In Simulated Annealing, we are gradually reducing random variance to each member of the population where we take two members of the population for mutation repeatedly with Genetic Algorithms.
A Genetic Algorithm maintains a population of possible solutions and selects pairs at each stage of a possible solution, mixes them (crossover) and applies some random (mutation) changes. The algorithm is based on the idea of “survival of the fittest” where the selection process is done according to fitness parameters (usually it is simply the value of the objective function measured using the current solution in optimization problems). The fusion is done in the hope that, when combined, two good solutions will give an even better solution. On the other hand, Simulated Annealing tracks only one solution in the space of possible solutions and decides at each iteration whether to switch to a neighboring solution or to remain in the current one according to certain probabilities (which decay over time). This is different from a heuristic search (say greedy search) because it doesn’t suffer from local optimum problems as it can get out of cases where all neighboring solutions are worse than the current one.

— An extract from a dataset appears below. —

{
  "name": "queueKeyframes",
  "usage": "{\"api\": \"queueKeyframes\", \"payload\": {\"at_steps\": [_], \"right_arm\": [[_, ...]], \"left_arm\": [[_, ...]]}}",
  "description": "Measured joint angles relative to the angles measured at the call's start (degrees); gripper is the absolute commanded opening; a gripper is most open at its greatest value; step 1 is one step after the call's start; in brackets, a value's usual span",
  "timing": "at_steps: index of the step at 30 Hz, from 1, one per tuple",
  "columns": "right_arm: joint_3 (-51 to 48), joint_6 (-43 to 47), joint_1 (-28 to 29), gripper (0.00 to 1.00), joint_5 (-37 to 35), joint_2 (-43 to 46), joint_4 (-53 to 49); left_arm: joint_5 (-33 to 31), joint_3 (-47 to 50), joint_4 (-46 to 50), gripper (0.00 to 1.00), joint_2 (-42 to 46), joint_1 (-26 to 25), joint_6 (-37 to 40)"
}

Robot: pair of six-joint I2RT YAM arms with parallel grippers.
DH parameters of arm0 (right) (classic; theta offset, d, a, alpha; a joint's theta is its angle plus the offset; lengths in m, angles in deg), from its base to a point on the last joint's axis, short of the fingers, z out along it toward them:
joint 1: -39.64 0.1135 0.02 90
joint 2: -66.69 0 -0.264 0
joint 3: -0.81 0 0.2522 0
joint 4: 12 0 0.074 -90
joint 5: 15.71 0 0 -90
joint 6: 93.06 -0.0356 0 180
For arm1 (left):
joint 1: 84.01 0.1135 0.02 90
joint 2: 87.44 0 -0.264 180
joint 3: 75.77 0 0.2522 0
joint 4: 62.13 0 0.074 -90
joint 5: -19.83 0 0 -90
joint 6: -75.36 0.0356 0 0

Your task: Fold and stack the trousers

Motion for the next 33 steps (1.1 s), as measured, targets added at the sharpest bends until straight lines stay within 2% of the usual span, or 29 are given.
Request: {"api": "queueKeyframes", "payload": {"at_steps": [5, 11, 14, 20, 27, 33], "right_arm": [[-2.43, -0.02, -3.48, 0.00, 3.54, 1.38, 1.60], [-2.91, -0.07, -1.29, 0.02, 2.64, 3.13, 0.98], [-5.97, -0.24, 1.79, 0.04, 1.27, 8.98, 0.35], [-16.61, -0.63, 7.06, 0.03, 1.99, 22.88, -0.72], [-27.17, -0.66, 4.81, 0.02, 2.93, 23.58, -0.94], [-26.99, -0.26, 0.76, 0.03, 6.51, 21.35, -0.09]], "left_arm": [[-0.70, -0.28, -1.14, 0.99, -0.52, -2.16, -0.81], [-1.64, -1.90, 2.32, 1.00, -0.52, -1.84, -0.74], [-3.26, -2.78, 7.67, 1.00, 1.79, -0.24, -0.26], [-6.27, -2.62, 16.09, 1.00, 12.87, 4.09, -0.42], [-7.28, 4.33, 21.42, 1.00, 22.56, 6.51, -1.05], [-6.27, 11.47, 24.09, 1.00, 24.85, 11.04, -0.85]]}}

(7) Particle Swarm Optimization (PSO)- Swarm intelligence is the observation that smart-seeming behavior can emerge from complex systems made up of simple “non-intelligent” agents. It’s like a digital computer with millions of “feeble-minded” transistors being able to perform high-speed advanced, precise maths while “working together.” Swarm intelligence becomes more important when the pieces seem to be operating independently of each other, as with a swarm of honeybees finding a new home for the hive, or a fish swimming school, or molecules in a life-generating cell.
Particle Swarm Optimization is an algorithm for metaheuristic optimization that can be applied to a large class of optimization issues. It does not have rigid premises, such as cost function differentiability. It is commonly employed with a single global cost function on cooperative optimization problems. PSO uses stochastic perturbations to find the equilibrium point of a cost function. A number of randomly distributed particles are generated and these particles move randomly until convergence. When traveling, they share their personal best with each other. The particles migrate towards the direction of a combination of their former velocity, personal best and global best. Particles move toward a combination of their former pace, personal best, and global best. Previous velocity integration ensures dependence on preceding measurements, moving toward the global best provides optimum convergence, and the best personal aspect provides search diversity. When optimization continues, there are personal bests and the best global approach to each other and integration.
In short, Gradient Descent and Simulated Annealing are single solution based algorithms, while the Genetic Algorithm and Swarm Analysis are population-based. This means that single solution-based algorithms have only one solution and seek to improve it, whereas population-based algorithms have several solutions-or perhaps hundreds based on population size solutions. In other words, a single solution based algorithm has only (Exploitation), while the population-based algorithm has both ( Exploration and Exploitation ). Therefore, we called a single solution based algorithm as an exploitative algorithm.
Both of these algorithms depend on the nature of the problem, from the definition above. If there is only one optimal solution (Unimodal) to the problem then SA and GA can be used. If there is more than one optimal solution to this problem, GA can find better solutions than SA. Because of multi-model problems, we have to look for both searching capabilities (Exploration and Exploitation ). As described above, Simulated Annealing, Particle Swarm Optimization, and Genetic Algorithms are good global optimization algorithms that navigate well through vast search spaces and, unlike Gradient Descent, do not need any knowledge about the gradient and could be used effectively with objective BlackBox functions and problems that require simulations to run.
Go on and explore more on the ‘Exploration-Exploitation dilemma’.